Stored entries
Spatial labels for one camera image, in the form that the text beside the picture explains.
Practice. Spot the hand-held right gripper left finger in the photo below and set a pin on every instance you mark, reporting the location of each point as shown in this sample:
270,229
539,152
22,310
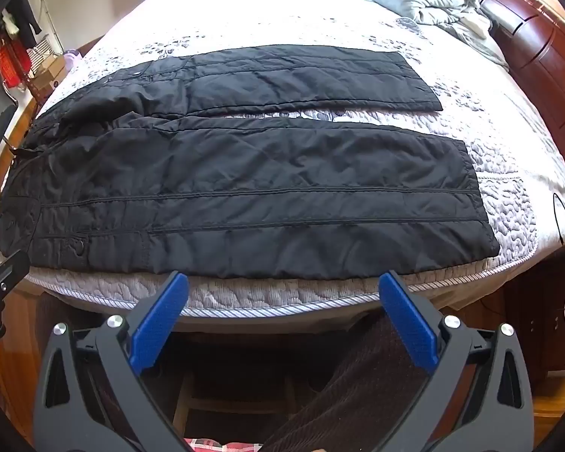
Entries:
162,310

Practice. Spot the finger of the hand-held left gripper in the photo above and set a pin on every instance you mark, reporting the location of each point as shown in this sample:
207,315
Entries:
4,273

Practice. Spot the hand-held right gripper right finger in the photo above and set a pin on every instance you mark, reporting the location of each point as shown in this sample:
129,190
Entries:
405,315

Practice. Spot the black pants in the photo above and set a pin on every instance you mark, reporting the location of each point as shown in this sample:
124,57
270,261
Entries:
263,188

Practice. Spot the white quilted mattress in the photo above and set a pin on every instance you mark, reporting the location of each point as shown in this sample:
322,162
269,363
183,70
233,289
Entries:
263,294

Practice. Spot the red plaid cloth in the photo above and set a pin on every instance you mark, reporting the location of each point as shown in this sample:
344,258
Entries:
216,445

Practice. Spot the wooden nightstand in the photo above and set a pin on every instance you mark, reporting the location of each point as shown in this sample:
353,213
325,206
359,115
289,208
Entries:
553,310

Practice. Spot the grey patterned quilted bedspread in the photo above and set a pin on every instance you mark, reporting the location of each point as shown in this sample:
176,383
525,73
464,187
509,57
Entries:
499,183

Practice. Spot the large cardboard box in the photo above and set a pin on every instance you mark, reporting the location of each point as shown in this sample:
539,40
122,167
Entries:
49,82

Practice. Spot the red garment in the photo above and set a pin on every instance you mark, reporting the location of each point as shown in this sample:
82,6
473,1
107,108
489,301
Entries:
12,63

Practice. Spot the small cardboard box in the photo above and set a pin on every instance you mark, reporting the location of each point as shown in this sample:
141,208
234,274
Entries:
52,62

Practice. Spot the purple bag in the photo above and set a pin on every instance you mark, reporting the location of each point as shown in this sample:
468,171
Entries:
73,61

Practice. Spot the striped cloth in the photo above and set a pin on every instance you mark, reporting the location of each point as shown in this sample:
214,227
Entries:
40,52

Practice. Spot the dark hanging garment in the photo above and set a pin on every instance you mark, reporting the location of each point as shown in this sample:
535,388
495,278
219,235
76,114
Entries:
26,12

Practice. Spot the white cloth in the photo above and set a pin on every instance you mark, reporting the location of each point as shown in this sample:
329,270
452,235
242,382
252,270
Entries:
479,26

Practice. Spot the wooden headboard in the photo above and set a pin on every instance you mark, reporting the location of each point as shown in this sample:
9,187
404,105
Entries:
536,42

*Task goal*
Each line above is to be copied exactly, and the pictures are to be dropped.

*Result of the exercise*
Spatial labels for one camera image, in the form that the text beside the picture explains.
Practice. Spot the hand-held right gripper left finger in the photo below and set a pin on every instance you mark, reporting the location of each point as shown in this sample:
270,229
539,152
22,310
Entries:
162,310

Practice. Spot the finger of the hand-held left gripper in the photo above and set a pin on every instance you mark, reporting the location of each point as shown in this sample:
207,315
Entries:
4,273

Practice. Spot the hand-held right gripper right finger in the photo above and set a pin on every instance you mark, reporting the location of each point as shown in this sample:
129,190
Entries:
405,315

Practice. Spot the black pants in the photo above and set a pin on every instance you mark, reporting the location of each point as shown in this sample:
124,57
270,261
Entries:
263,188

Practice. Spot the white quilted mattress in the photo above and set a pin on every instance you mark, reporting the location of each point as shown in this sample:
322,162
269,363
183,70
233,289
Entries:
263,294

Practice. Spot the red plaid cloth in the photo above and set a pin on every instance you mark, reporting the location of each point as shown in this sample:
344,258
Entries:
216,445

Practice. Spot the wooden nightstand in the photo above and set a pin on every instance you mark, reporting the location of each point as shown in this sample:
353,213
325,206
359,115
289,208
Entries:
553,310

Practice. Spot the grey patterned quilted bedspread in the photo above and set a pin on every instance you mark, reporting the location of each point as shown in this sample:
176,383
525,73
464,187
509,57
Entries:
499,183

Practice. Spot the large cardboard box in the photo above and set a pin on every instance you mark, reporting the location of each point as shown in this sample:
539,40
122,167
Entries:
49,82

Practice. Spot the red garment in the photo above and set a pin on every instance you mark, reporting the location of each point as shown in this sample:
82,6
473,1
107,108
489,301
Entries:
12,63

Practice. Spot the small cardboard box in the photo above and set a pin on every instance you mark, reporting the location of each point as shown in this sample:
141,208
234,274
Entries:
52,62

Practice. Spot the purple bag in the photo above and set a pin on every instance you mark, reporting the location of each point as shown in this sample:
468,171
Entries:
73,61

Practice. Spot the striped cloth in the photo above and set a pin on every instance you mark, reporting the location of each point as shown in this sample:
214,227
Entries:
40,52

Practice. Spot the dark hanging garment in the photo above and set a pin on every instance you mark, reporting the location of each point as shown in this sample:
535,388
495,278
219,235
76,114
Entries:
26,12

Practice. Spot the white cloth in the photo above and set a pin on every instance you mark, reporting the location of each point as shown in this sample:
329,270
452,235
242,382
252,270
Entries:
479,26

Practice. Spot the wooden headboard in the photo above and set a pin on every instance you mark, reporting the location of each point as shown in this sample:
9,187
404,105
Entries:
536,42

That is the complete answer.